* What this task involves
Copy the data exactly. No line may be skipped.
--- START ---
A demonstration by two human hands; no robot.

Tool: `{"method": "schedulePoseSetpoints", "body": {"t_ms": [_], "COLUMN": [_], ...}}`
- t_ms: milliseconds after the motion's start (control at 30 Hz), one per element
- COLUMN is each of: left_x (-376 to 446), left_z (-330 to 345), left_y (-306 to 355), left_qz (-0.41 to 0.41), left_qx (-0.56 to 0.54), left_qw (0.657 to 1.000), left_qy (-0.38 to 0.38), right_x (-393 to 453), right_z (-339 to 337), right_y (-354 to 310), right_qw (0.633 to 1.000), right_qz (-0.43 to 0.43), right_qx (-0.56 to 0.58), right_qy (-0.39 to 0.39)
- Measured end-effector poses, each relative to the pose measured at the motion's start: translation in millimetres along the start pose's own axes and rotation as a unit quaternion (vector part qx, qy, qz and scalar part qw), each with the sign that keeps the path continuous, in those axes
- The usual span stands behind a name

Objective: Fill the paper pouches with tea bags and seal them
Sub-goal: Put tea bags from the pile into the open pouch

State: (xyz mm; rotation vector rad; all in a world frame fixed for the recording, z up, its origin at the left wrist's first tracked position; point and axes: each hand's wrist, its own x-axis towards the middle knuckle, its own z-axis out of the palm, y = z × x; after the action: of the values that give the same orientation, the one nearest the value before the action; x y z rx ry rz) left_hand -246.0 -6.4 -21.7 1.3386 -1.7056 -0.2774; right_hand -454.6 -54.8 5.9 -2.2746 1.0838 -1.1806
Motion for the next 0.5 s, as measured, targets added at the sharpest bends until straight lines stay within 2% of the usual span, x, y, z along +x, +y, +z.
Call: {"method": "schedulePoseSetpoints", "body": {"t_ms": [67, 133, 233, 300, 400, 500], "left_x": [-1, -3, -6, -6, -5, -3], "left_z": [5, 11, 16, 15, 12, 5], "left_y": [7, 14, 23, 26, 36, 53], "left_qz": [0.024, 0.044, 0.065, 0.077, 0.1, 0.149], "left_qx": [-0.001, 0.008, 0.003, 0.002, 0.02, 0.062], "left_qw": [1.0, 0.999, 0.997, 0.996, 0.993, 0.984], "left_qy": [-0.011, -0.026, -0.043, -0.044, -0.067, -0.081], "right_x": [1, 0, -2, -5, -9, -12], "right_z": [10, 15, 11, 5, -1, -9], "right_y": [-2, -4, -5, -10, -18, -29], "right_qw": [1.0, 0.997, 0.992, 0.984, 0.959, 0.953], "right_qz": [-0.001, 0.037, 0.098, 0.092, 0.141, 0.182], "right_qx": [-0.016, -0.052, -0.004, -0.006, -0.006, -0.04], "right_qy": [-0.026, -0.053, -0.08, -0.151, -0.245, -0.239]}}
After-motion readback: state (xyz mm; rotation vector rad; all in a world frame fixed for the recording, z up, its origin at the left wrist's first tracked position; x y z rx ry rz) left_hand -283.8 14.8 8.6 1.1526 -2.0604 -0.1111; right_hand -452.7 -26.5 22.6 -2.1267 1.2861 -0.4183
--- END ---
* Solved problem
A demonstration by two human hands; no robot.

Tool: `{"method": "schedulePoseSetpoints", "body": {"t_ms": [_], "COLUMN": [_], ...}}`
- t_ms: milliseconds after the motion's start (control at 30 Hz), one per element
- COLUMN is each of: left_x (-376 to 446), left_z (-330 to 345), left_y (-306 to 355), left_qz (-0.41 to 0.41), left_qx (-0.56 to 0.54), left_qw (0.657 to 1.000), left_qy (-0.38 to 0.38), right_x (-393 to 453), right_z (-339 to 337), right_y (-354 to 310), right_qw (0.633 to 1.000), right_qz (-0.43 to 0.43), right_qx (-0.56 to 0.58), right_qy (-0.39 to 0.39)
- Measured end-effector poses, each relative to the pose measured at the motion's start: translation in millimetres along the start pose's own axes and rotation as a unit quaternion (vector part qx, qy, qz and scalar part qw), each with the sign that keeps the path continuous, in those axes
- The usual span stands behind a name

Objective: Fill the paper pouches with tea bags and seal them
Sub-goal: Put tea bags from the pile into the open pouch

State: (xyz mm; rotation vector rad; all in a world frame fixed for the recording, z up, its origin at the left wrist's first tracked position; point and axes: each hand's wrist, its own x-axis towards the middle knuckle, its own z-axis out of the palm, y = z × x; after the action: of the values that give the same orientation, the one nearest the value before the action; x y z rx ry rz) left_hand -246.0 -6.4 -21.7 1.3386 -1.7056 -0.2774; right_hand -454.6 -54.8 5.9 -2.2746 1.0838 -1.1806
Motion for the next 0.5 s, as measured, targets added at the sharpest bends until straight lines stay within 2% of the usual span, x, y, z along +x, +y, +z.
Call: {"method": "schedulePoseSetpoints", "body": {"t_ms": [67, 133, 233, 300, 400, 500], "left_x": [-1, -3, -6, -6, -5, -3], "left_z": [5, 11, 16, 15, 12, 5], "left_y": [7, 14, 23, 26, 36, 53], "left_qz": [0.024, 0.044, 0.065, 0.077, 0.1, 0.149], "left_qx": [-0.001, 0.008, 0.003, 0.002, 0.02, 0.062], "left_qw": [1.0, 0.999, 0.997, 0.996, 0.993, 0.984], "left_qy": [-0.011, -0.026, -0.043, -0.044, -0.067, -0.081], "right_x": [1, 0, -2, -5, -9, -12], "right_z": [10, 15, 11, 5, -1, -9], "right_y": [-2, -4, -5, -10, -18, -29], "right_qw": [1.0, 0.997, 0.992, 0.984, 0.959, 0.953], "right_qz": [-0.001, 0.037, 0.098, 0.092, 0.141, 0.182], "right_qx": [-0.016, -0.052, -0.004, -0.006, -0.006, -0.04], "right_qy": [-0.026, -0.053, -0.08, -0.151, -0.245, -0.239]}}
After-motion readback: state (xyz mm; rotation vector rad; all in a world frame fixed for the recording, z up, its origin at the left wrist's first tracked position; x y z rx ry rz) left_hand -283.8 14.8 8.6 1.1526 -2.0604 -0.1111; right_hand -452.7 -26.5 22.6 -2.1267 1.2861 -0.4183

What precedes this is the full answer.